What motivates your research?
“When working in intensive care it is clear that inflammation underlies many of the major challenges that our patients face, including sepsis, pneumonia and acute respiratory distress. I believe that understanding the molecular basis of inflammation and how its long term effects in the lungs lead to morbidity could give vital leads for new treatment approaches.”
What brought you to Edinburgh?
“My PhD on the glucocorticoid receptor investigated signalling pathways. I was aware of work in Wendy Bickmore’s lab (MRC Human Genetics Unit) that used exactly the tools and techniques that I want to use to drive my own research. Talking to Kenny Baillie (Roslin Institute), who has common interests in critical care and sepsis at a critical care conference, I came to believe that Edinburgh would be the ideal home for my research and clinical training with its close-knit and collaborative clinical and research communities?”
What will the NES/CSO clinical lectureship allow you to do?

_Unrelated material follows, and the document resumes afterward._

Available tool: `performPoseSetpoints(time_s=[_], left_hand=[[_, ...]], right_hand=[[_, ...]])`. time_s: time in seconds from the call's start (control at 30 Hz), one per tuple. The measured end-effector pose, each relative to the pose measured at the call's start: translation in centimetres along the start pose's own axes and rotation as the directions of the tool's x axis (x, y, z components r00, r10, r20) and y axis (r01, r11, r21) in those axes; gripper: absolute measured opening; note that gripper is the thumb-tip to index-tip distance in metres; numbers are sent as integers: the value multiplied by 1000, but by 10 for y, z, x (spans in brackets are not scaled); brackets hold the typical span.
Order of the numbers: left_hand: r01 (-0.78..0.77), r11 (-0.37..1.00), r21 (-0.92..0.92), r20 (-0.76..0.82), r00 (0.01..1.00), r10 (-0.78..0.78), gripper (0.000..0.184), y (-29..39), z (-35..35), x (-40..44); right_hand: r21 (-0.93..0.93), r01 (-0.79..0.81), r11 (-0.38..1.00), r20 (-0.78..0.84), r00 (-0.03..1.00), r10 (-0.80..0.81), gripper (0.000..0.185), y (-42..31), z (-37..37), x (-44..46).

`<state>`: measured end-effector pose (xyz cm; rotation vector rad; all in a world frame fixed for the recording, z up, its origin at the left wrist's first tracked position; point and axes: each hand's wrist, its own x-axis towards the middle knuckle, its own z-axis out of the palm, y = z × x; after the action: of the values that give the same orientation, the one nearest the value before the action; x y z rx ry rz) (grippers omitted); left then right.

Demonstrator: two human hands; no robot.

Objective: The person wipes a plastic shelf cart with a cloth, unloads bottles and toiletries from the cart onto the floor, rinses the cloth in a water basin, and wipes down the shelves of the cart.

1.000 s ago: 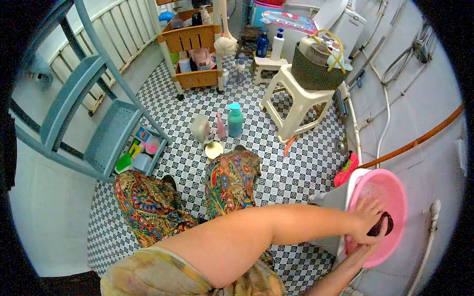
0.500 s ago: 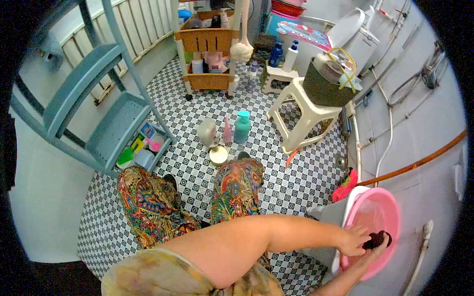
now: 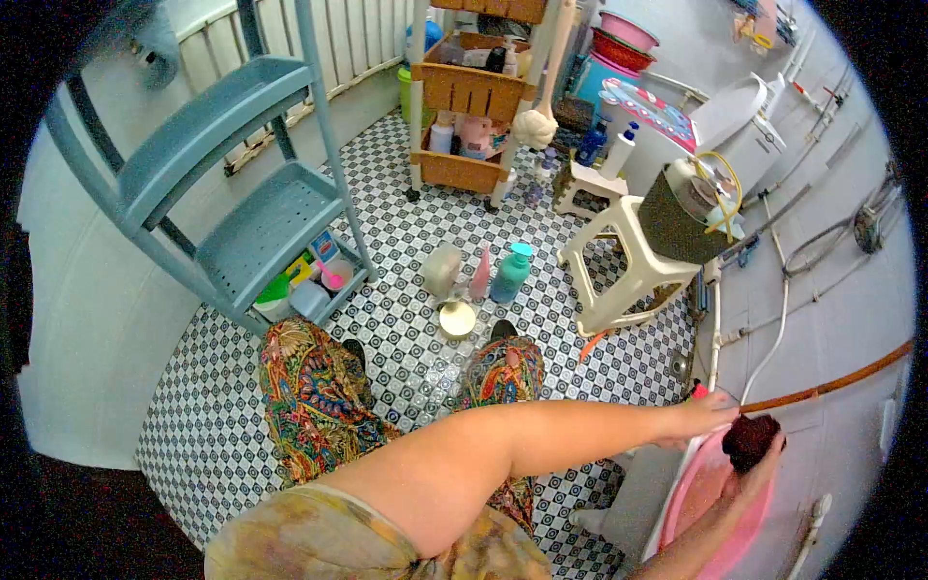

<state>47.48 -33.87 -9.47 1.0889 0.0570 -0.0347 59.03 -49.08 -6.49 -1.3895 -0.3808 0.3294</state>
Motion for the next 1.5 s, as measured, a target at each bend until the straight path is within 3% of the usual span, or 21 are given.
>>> performPoseSetpoints(time_s=[0.03,0.13,0.23,0.43,0.5,0.57,0.63,0.7,0.77,0.9,0.97,1.07,1.17,1.2,1.23,1.27,1.3,1.37,1.4,1.43,1.5], left_hand=[[43,989,-138,13,999,-41,76,6,-7,2],[76,914,-398,157,988,-14,77,22,-25,-7],[-32,834,-551,3,999,40,58,20,-42,-5],[-358,687,-632,-288,932,220,37,60,-100,-56],[-539,677,-502,-478,825,302,31,80,-131,-95],[-661,649,-377,-557,722,411,26,88,-179,-129],[-716,677,-171,-623,610,489,22,100,-199,-199],[-782,620,71,-848,280,450,19,101,-218,-248],[-787,589,185,-902,102,420,19,101,-227,-305],[-644,611,459,-880,-238,411,26,78,-265,-399],[-602,606,520,-853,-330,404,28,64,-282,-440],[-552,641,532,-834,-474,283,30,65,-270,-484],[-412,669,618,-735,-605,306,27,58,-286,-515],[-406,676,615,-736,-604,305,27,63,-282,-520],[-256,735,628,-663,-671,332,27,72,-272,-523],[-102,783,613,-586,-723,365,27,74,-268,-525],[-102,793,601,-595,-719,359,27,68,-269,-529],[294,766,572,-582,-513,631,28,51,-270,-538],[300,703,644,-626,-321,711,22,40,-275,-541],[304,705,641,-630,-317,709,22,39,-269,-540],[688,544,480,-838,177,516,23,39,-254,-533]], right_hand=[[-68,20,997,105,994,-13,39,-2,24,0],[-190,128,974,78,990,-115,33,14,90,-7],[-409,420,810,253,905,-342,26,30,126,-12],[-320,716,620,571,668,-476,34,26,223,-24],[-295,831,472,709,521,-475,43,16,269,-37],[-95,675,732,739,540,-402,45,28,317,-44],[-44,691,721,818,439,-371,46,31,365,-65],[39,672,740,869,344,-357,47,48,414,-81],[46,402,915,920,340,-196,46,64,461,-110],[-95,-67,993,977,184,106,40,92,540,-162],[-163,-107,981,979,103,174,37,100,572,-188],[-210,-50,976,978,8,210,36,137,621,-207],[-54,12,998,997,-49,54,36,156,664,-225],[56,162,985,998,13,-59,36,172,683,-226],[152,316,937,982,58,-179,36,170,697,-233],[89,256,963,995,28,-99,39,166,705,-230],[74,249,966,996,34,-85,39,167,706,-236],[-65,892,447,908,238,-344,40,176,708,-248],[-25,944,329,866,185,-465,46,190,712,-253],[-30,942,334,867,191,-461,46,198,717,-257],[107,942,319,918,30,-396,47,210,725,-266]])
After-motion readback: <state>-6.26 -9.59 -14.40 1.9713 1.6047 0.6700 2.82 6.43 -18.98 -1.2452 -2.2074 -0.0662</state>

“I want to study the effects of different inflammatory stimuli on how genes are controlled in both cells and animal models to identify pathways that could be targets for intervention. I am keen to study lineage tracing – that is how cells change their cellular fate in response to inflammation. Local facilities for single cell study should allow me to do this. We have access to some human genetic data from acute respiratory distress syndrome which can guide our approach.”
What challenges do you expect to face?
“There is no perfect model for human lung inflammation. The best we can do is use carefully selected cell and mouse models. These can be genetically modified which is vital for the approaches that I want to take. I am fortunate to collaborate with Neil Henderson (Institute for Regeneration and Repair) who has one such model, and there are other local experts in Edinburgh who will be ideal collaborators. One experiment or model will not be enough to draw a conclusion – I will need to come at the problem from multiple angles.”
What are your hopes for the future?
“I believe the work I am undertaking could be applicable to multiple conditions that we see in the critical care setting, including COVID-19. The pathways we identify in these models could be explored in other settings and in patients. For example we could look for cells linked to inflammation in the blood of those in critical care to see if the same molecular signals appear to be affected and link these to genetics. I hope that a clearer of understanding of the path that cells take during inflammation can shed light on what treatments might change that path to improve patient outcomes.”